*Stored entries*.
• • •
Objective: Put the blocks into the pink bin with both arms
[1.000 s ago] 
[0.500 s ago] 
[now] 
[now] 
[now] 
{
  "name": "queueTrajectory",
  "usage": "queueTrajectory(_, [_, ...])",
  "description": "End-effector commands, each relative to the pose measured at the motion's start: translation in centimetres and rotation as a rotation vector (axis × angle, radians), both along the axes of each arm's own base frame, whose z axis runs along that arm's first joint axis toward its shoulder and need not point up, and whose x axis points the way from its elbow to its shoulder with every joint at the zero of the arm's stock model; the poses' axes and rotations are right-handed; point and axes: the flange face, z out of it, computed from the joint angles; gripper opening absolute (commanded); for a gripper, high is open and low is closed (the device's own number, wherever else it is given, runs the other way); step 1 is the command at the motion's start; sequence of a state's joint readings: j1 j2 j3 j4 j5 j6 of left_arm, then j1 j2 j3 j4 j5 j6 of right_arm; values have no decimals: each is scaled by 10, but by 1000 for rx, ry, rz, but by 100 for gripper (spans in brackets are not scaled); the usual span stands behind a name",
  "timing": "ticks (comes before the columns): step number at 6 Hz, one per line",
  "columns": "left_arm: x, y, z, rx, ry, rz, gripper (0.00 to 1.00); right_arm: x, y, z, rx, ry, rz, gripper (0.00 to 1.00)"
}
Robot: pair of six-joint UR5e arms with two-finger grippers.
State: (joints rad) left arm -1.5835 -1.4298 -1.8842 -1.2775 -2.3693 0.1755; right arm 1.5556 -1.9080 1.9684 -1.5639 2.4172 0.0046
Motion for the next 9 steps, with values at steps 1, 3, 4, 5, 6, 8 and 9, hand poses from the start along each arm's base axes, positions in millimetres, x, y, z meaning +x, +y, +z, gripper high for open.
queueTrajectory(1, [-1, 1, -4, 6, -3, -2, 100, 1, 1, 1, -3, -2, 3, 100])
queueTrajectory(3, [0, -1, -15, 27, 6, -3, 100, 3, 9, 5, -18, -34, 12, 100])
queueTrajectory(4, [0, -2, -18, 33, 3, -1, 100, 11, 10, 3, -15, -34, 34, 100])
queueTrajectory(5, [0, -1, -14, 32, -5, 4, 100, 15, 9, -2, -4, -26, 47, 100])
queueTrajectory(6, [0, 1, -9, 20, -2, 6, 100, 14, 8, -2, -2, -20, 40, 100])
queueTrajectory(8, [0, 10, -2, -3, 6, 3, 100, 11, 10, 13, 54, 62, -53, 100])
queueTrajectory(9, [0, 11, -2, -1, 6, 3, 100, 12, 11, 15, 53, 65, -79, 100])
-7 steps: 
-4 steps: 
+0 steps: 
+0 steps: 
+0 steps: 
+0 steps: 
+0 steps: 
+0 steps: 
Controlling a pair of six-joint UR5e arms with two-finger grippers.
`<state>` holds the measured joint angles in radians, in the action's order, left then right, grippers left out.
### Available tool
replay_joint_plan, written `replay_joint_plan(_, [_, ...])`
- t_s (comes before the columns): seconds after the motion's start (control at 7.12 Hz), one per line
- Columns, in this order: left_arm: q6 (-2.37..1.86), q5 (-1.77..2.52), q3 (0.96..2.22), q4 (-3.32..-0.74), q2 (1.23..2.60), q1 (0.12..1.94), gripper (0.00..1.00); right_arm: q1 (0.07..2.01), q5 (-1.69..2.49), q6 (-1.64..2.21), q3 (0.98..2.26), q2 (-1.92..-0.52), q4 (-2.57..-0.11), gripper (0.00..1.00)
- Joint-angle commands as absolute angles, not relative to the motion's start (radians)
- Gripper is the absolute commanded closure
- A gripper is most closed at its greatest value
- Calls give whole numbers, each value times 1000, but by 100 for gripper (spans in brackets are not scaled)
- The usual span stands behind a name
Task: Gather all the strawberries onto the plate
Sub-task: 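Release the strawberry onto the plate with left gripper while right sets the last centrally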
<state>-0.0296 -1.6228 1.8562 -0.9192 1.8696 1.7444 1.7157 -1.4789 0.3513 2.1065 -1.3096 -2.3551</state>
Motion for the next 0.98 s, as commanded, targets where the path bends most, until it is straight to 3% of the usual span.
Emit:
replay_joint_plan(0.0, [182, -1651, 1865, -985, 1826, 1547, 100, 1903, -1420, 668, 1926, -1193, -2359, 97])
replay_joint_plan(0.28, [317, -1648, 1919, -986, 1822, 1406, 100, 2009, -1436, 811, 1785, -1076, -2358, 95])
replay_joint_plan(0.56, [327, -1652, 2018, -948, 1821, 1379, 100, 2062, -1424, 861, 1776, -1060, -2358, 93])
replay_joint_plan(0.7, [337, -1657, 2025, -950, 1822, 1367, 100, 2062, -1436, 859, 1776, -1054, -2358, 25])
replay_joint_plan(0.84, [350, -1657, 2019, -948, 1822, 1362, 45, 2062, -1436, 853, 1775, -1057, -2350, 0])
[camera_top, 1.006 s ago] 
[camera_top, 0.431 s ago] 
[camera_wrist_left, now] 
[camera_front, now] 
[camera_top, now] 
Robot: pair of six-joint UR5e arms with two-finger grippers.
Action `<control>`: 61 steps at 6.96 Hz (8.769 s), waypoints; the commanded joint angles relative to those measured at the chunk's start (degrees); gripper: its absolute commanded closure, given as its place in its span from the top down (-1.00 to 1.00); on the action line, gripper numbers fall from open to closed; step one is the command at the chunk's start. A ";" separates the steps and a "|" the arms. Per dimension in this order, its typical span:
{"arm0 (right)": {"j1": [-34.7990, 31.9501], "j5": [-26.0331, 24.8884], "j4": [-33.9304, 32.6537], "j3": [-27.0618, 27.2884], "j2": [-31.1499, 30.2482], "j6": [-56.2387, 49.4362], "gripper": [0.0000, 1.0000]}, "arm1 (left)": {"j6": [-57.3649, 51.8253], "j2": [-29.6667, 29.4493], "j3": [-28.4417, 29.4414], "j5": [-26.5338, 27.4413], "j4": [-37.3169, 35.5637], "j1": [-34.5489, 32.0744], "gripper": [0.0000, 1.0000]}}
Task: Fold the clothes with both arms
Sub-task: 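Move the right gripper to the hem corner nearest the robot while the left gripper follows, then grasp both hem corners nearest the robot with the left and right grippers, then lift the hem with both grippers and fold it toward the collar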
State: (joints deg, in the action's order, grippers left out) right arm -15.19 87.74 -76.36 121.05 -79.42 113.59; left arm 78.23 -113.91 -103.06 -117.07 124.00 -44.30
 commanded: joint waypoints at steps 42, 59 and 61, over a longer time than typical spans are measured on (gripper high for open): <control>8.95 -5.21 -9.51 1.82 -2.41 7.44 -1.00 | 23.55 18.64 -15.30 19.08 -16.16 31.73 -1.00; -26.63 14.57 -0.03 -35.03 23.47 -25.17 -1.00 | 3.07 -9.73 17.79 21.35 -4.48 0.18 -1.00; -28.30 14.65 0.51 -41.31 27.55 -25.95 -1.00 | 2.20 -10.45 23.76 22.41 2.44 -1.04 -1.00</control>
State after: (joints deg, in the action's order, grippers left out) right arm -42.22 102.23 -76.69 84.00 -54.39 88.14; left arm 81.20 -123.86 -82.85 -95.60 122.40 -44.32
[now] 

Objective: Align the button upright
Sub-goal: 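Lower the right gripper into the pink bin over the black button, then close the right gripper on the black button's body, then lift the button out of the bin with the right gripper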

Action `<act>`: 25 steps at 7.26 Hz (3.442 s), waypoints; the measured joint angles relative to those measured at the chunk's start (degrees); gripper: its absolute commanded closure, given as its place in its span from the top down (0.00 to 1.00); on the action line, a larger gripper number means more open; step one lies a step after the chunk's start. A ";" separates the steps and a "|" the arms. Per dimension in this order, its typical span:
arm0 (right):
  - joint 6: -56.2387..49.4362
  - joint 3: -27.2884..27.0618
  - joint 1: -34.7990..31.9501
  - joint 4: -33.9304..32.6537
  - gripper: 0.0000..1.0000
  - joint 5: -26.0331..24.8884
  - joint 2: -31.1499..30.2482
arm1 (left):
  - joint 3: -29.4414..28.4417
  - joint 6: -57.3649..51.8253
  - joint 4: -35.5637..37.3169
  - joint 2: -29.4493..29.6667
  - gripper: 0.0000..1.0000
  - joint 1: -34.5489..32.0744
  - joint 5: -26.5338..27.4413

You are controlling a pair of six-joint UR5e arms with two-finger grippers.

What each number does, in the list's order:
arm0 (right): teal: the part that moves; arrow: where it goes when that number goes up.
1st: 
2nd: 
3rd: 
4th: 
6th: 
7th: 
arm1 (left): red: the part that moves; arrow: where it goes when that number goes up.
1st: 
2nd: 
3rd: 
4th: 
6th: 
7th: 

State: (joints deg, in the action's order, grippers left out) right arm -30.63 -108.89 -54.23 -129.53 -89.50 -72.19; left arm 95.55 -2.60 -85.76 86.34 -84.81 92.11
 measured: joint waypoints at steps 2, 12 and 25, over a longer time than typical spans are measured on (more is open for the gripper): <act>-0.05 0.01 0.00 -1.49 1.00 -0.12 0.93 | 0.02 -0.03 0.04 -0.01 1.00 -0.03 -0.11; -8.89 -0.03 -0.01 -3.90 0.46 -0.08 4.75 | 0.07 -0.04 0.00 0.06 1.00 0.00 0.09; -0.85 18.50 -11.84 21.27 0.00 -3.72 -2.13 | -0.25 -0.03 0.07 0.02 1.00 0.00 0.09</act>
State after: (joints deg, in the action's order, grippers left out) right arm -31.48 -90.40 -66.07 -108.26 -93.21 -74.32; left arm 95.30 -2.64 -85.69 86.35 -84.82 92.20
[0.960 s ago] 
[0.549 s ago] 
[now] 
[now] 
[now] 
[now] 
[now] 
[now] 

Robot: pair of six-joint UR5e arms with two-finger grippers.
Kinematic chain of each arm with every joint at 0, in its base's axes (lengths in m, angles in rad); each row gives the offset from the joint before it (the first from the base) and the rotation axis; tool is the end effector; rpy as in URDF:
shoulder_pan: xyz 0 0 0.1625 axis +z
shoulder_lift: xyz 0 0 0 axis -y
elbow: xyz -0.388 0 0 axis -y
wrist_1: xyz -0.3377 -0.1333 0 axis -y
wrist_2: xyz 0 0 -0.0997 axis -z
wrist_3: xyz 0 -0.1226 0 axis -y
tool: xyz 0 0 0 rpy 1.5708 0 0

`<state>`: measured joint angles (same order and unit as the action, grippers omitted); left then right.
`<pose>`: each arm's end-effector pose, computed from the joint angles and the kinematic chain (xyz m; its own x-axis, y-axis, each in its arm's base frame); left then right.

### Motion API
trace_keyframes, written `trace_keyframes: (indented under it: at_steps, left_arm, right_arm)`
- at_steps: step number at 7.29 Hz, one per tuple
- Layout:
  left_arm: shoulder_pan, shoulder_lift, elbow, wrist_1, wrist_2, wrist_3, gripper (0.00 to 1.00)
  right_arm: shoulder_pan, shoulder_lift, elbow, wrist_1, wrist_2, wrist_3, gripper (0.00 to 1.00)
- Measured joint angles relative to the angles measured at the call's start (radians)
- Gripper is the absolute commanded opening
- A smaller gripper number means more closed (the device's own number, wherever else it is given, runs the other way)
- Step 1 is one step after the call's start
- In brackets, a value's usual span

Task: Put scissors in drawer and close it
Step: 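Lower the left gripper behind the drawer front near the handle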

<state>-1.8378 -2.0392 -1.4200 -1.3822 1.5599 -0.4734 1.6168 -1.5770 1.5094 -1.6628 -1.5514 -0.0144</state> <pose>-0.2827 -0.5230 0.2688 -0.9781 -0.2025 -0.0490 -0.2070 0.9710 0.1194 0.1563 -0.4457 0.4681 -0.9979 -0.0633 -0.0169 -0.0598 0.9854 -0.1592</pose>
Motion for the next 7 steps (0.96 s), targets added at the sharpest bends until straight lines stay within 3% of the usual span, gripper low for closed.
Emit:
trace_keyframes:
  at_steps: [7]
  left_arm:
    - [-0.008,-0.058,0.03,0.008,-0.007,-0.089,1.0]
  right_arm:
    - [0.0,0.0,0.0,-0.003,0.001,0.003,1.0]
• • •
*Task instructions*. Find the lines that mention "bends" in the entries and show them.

*Result of this exercise*.
Motion for the next 0.98 s, as commanded, targets where the path bends most, until it is straight to 3% of the usual span.
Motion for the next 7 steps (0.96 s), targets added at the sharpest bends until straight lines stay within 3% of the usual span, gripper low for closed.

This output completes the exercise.